Another big problem is that Trump and his national-security state regime-changers actually love communists, at least those who are deferential to them. Example: The brutal communist dictator of North Korea, with whom Trump fell in love on first sight. Another example: Vietnam, which is ruled by a brutal communist regime. That’s where Trump chose to have his most recent encounter with the North Korean communist dictator with whom he is now so enamored. Vietnam has also been embraced by the Pentagon, notwithstanding the fact that Vietnam’s communist regime killed more than 58,000 American men during the Vietnam War.

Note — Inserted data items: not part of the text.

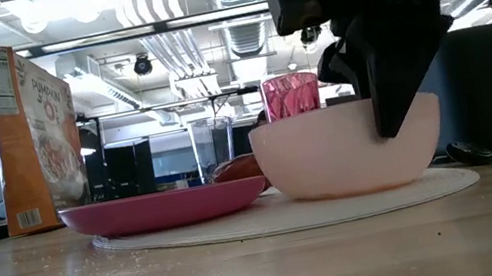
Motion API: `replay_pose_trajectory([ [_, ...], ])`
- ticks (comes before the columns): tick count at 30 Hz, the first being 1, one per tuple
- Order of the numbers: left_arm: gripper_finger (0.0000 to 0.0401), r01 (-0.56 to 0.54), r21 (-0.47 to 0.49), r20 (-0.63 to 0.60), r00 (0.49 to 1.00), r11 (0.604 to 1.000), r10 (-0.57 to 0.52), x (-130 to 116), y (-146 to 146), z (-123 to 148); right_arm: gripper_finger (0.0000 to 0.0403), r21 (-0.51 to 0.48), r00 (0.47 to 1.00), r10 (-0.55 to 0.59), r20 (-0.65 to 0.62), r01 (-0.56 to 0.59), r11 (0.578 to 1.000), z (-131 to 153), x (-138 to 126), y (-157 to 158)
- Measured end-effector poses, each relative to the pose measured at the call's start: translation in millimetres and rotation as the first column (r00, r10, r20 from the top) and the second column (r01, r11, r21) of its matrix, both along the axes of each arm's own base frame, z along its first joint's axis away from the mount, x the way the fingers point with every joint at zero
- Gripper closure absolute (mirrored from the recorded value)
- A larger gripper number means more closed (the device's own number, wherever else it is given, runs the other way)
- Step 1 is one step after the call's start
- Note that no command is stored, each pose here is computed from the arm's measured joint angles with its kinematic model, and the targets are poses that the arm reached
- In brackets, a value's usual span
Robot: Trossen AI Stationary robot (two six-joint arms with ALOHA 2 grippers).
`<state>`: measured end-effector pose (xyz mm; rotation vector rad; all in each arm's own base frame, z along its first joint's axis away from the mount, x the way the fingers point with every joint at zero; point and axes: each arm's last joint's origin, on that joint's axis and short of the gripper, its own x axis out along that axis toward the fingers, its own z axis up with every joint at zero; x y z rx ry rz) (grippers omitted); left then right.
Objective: Arrange a breakfast setting
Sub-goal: Adjust the orange bowl
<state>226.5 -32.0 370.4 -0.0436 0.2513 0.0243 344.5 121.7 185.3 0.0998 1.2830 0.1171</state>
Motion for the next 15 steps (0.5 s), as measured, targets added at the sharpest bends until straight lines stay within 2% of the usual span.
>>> replay_pose_trajectory([
  [4,0.0267,-0.001,0.001,-0.007,1.0,1.0,0.001,0,0,-1,0.0301,0.017,1.0,-0.024,0.005,0.024,1.0,5,-2,0],
  [8,0.0267,-0.001,-0.002,-0.007,1.0,1.0,0.001,0,0,-1,0.0283,0.107,0.998,-0.065,0.011,0.064,0.992,23,-7,-1],
  [12,0.0267,-0.002,-0.002,-0.007,1.0,1.0,0.002,1,0,-1,0.0279,0.166,0.989,-0.142,0.051,0.132,0.977,48,-16,-3],
  [15,0.0267,-0.003,-0.008,-0.008,1.0,1.0,0.003,1,0,-1,0.028,0.18,0.967,-0.249,0.048,0.237,0.955,64,-27,-8],
])
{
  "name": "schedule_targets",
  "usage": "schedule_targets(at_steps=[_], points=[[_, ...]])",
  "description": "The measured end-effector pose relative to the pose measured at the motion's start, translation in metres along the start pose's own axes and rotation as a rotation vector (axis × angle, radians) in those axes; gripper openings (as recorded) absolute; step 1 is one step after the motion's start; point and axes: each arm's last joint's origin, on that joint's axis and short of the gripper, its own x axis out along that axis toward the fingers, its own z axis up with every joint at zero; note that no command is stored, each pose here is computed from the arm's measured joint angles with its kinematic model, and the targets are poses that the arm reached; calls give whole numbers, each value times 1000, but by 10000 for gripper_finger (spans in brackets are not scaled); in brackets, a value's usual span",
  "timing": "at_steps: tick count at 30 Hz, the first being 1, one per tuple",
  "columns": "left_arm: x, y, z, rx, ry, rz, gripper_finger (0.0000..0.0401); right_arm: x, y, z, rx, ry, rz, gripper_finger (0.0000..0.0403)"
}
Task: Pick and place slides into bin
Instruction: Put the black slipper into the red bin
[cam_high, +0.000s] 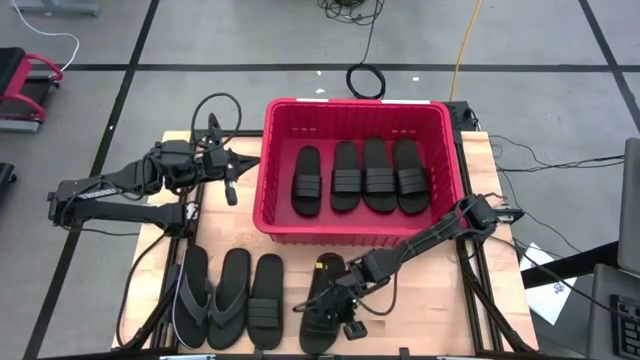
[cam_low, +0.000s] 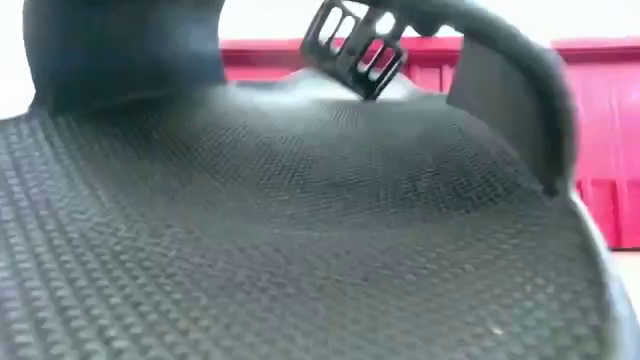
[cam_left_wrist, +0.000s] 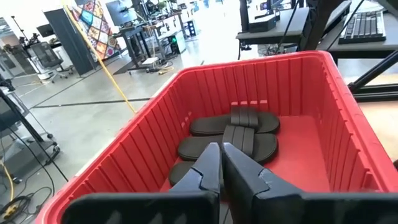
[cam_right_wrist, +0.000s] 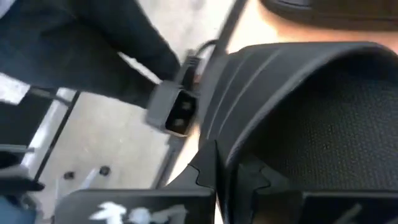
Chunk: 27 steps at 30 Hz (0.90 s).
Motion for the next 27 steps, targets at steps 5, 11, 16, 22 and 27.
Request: schedule_targets(at_steps=[5, 11, 16, 22, 27], points=[[0, 0, 0, -1, 0, 0, 18, 3, -8, -5, 33, -9, -72, 4], [0, 0, 0, -2, 4, 0, 2, 0, -13, -3, 42, -21, -86, 4], [0, -1, -1, -2, 9, -15, 13, -2, -17, -2, 93, -34, -101, 18], [0, -4, -1, -1, -5, -121, 19, -2, -19, 1, 131, -74, -142, 72], [0, -5, -4, -6, 25, -135, 4, -2, -18, 3, 160, -94, -129, 118]])
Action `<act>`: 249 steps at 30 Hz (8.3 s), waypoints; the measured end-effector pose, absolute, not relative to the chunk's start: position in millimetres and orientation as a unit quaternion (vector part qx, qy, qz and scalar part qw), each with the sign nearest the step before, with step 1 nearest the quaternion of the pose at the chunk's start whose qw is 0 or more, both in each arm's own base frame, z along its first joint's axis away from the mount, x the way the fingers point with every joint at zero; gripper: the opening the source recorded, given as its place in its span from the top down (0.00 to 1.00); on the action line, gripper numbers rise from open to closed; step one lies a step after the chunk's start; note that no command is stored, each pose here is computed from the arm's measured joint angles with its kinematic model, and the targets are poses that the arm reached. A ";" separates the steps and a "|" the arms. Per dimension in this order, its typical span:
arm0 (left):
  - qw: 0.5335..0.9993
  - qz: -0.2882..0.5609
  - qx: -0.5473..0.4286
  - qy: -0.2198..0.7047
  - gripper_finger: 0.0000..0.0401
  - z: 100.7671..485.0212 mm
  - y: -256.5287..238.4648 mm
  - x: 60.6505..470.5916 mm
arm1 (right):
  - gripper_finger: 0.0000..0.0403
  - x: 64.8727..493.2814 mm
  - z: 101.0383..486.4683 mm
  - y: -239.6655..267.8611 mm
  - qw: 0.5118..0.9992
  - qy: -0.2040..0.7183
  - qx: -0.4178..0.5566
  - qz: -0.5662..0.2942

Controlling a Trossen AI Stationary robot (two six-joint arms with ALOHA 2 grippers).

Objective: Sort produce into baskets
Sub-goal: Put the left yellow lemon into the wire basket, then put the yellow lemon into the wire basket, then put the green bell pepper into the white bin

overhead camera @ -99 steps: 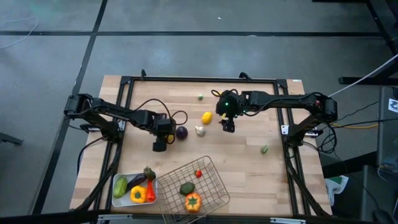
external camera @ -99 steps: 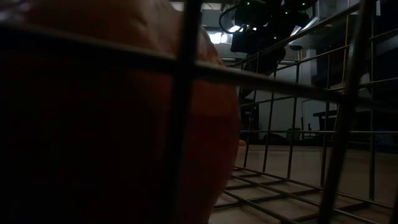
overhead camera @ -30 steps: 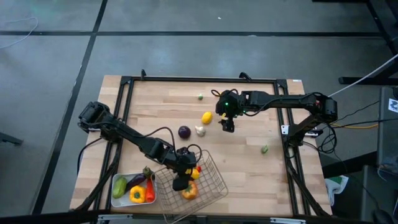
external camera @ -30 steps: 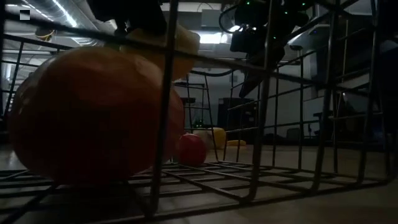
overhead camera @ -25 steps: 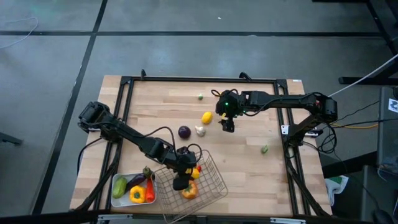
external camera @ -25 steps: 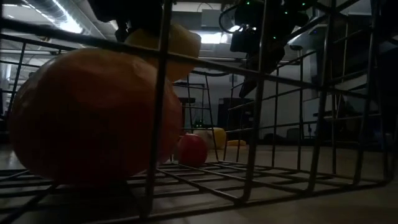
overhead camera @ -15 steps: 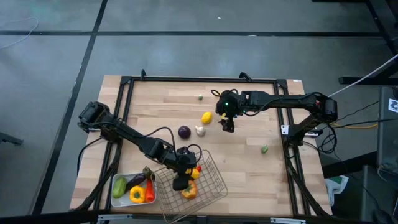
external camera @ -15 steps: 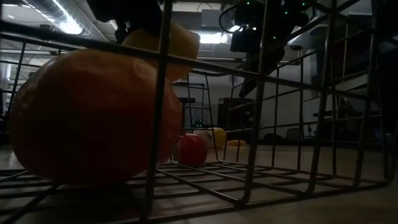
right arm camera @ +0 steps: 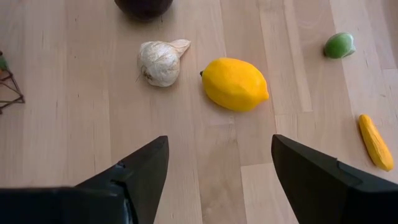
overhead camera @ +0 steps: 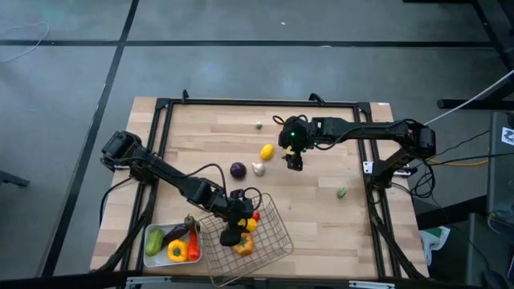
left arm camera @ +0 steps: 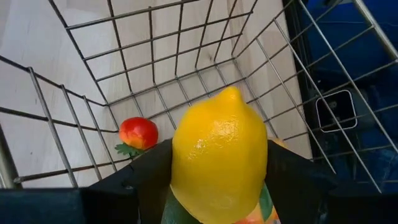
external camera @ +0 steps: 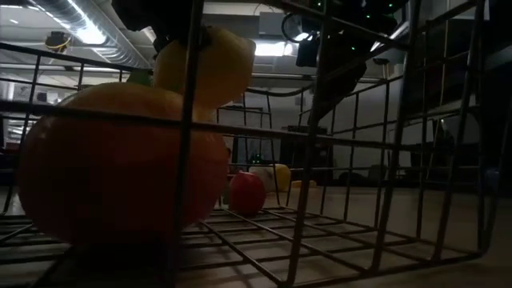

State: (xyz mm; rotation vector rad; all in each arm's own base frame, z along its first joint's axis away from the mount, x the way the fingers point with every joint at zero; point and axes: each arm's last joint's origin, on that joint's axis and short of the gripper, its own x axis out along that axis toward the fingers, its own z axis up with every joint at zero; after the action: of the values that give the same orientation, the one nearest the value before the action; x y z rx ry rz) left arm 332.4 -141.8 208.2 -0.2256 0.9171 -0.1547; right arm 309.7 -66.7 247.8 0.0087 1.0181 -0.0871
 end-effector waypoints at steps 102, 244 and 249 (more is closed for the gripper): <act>0.905 0.073 -0.062 0.414 0.14 261.7 9.3 285.2 | 0.43 398.3 156.7 -90.0 0.744 0.590 -0.284 0.134; 0.893 0.131 -0.160 0.401 0.14 282.9 -18.8 255.7 | 0.04 177.8 188.9 73.3 0.606 0.783 -0.138 -0.029; 0.893 0.131 -0.159 0.401 0.14 283.0 -18.8 255.7 | 0.04 172.5 171.9 71.7 0.605 0.784 -0.143 -0.002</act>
State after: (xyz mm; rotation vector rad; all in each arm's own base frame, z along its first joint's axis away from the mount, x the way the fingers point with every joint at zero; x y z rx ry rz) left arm 255.7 -18.8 283.0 -0.3303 0.8309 0.2711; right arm 172.5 71.7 171.9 -0.3303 1.8128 -0.0042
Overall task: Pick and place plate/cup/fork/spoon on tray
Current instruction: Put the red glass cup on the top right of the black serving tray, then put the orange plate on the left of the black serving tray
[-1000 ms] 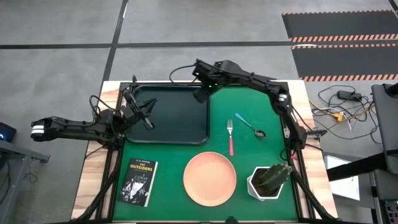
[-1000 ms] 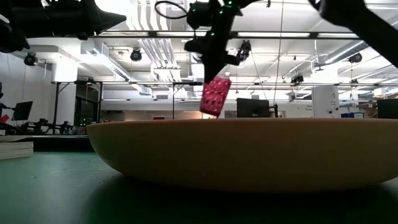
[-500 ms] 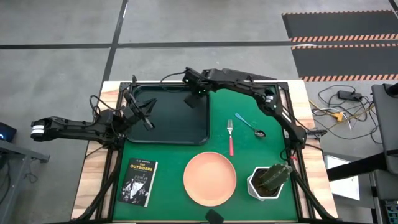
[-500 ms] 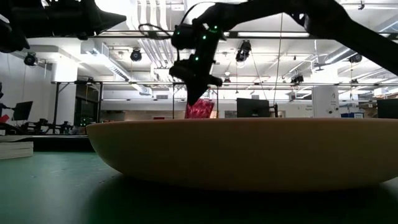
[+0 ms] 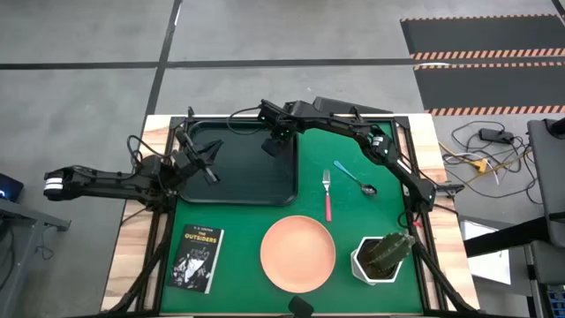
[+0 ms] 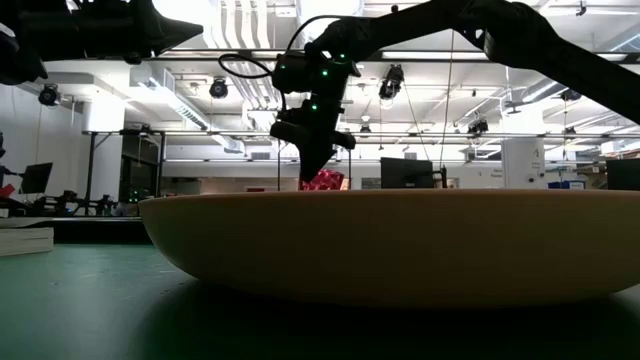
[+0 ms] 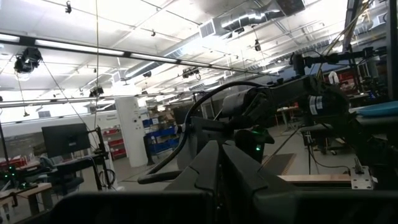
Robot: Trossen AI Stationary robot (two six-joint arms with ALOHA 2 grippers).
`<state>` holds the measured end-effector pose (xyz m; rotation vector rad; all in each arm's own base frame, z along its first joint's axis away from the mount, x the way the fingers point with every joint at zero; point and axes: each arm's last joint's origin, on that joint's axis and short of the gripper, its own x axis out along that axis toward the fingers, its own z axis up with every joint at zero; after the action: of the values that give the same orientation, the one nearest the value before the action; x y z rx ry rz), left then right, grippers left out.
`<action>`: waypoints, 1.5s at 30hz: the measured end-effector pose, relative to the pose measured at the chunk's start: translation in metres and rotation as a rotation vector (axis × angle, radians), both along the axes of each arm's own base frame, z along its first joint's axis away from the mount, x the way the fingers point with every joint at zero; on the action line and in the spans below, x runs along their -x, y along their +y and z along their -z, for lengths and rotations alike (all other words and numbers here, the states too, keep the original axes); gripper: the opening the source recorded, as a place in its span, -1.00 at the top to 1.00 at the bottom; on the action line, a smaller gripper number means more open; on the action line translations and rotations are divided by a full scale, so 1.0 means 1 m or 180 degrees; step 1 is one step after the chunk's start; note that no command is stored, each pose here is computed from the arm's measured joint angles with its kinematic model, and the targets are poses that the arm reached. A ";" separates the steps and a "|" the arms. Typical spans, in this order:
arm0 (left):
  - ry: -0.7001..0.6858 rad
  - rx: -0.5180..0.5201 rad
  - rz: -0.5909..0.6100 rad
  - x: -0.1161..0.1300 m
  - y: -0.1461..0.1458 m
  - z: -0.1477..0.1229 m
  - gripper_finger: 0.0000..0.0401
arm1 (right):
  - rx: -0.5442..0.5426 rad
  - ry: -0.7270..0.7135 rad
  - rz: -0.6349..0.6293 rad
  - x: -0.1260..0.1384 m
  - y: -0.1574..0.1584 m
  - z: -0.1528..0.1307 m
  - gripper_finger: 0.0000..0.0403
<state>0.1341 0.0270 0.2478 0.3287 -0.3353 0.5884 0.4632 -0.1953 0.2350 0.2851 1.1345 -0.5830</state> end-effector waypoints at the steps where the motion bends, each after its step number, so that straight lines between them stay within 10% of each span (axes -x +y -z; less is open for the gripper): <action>1: 0.0000 0.0000 -0.0001 0.000 0.000 0.000 1.00 | 0.0000 0.0000 -0.0003 0.000 0.000 0.000 0.87; 21: 0.0001 0.0000 -0.0001 0.000 0.000 0.000 1.00 | 0.0039 -0.0252 0.0052 0.007 0.015 -0.037 0.33; 36: 0.0094 0.0091 0.0050 -0.005 0.000 0.005 1.00 | 0.0867 -0.0195 -0.0958 0.001 0.198 -0.083 0.46; 45: -0.0142 0.0260 0.0996 -0.007 -0.007 0.002 1.00 | 0.1041 -0.0072 -0.1126 0.037 0.246 -0.079 0.53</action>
<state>0.1412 0.0201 0.2463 0.1795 -0.3955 0.3013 0.4265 0.0506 0.3142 -0.1881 1.0187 -0.4393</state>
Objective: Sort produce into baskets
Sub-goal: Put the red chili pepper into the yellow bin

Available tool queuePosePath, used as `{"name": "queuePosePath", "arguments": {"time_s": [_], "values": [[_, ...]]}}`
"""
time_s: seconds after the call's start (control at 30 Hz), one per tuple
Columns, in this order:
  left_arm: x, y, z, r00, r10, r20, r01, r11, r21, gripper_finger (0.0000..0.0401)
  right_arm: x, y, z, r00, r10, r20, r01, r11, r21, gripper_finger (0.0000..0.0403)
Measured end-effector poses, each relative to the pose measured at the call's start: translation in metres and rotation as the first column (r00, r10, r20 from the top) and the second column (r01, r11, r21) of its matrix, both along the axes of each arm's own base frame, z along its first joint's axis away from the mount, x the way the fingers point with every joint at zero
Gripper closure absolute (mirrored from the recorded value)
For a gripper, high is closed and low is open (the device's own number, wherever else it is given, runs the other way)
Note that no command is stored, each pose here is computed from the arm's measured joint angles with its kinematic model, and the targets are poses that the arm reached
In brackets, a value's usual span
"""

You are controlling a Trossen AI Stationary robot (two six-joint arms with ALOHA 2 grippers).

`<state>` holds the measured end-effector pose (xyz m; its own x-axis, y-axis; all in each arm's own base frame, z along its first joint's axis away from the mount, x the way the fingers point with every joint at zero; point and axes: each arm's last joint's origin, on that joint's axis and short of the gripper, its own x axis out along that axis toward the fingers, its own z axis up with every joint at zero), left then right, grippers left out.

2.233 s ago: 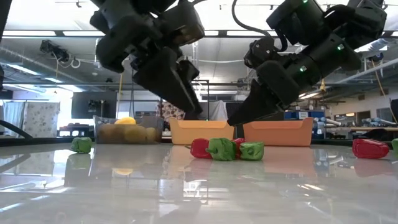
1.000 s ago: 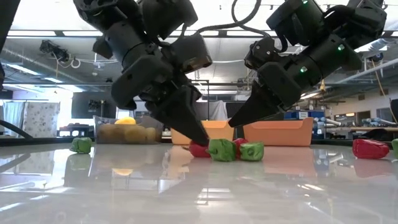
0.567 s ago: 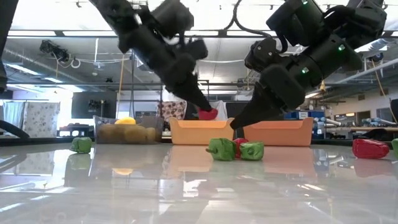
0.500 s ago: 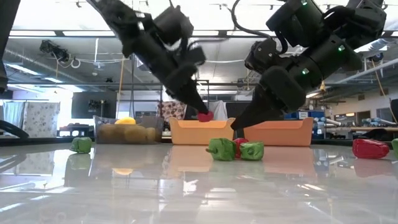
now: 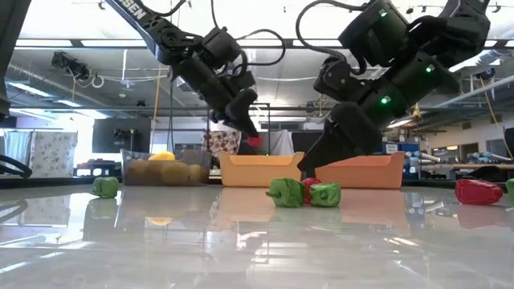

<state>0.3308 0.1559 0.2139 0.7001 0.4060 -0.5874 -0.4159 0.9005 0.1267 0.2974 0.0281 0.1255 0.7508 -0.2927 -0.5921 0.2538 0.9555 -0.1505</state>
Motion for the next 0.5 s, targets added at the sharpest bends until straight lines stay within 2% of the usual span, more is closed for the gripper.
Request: {"name": "queuePosePath", "arguments": {"time_s": [0.27,0.5], "values": [[-0.008,0.034,0.020,0.997,0.069,0.032,-0.070,0.996,0.047,0.0382,0.001,-0.019,0.000,0.998,-0.062,-0.001,0.062,0.998,-0.001,0.0148],[-0.014,0.046,0.022,0.990,0.113,0.086,-0.113,0.994,-0.001,0.0367,0.000,-0.021,-0.001,0.997,-0.077,-0.014,0.077,0.997,-0.009,0.0148]]}}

A third big problem is that Trump, the Pentagon, and the CIA have knowingly, deliberately, and intentionally added to the misery and suffering of the Venezuelan people with economic sanctions. In fact, the very idea of sanctions is to target the citizenry of a country with death and impoverishment in the hope that this will encourage the citizenry to revolt, or that it will encourage the Venezuelan military to effect a coup, or that it will encourage Maduro to abdicate.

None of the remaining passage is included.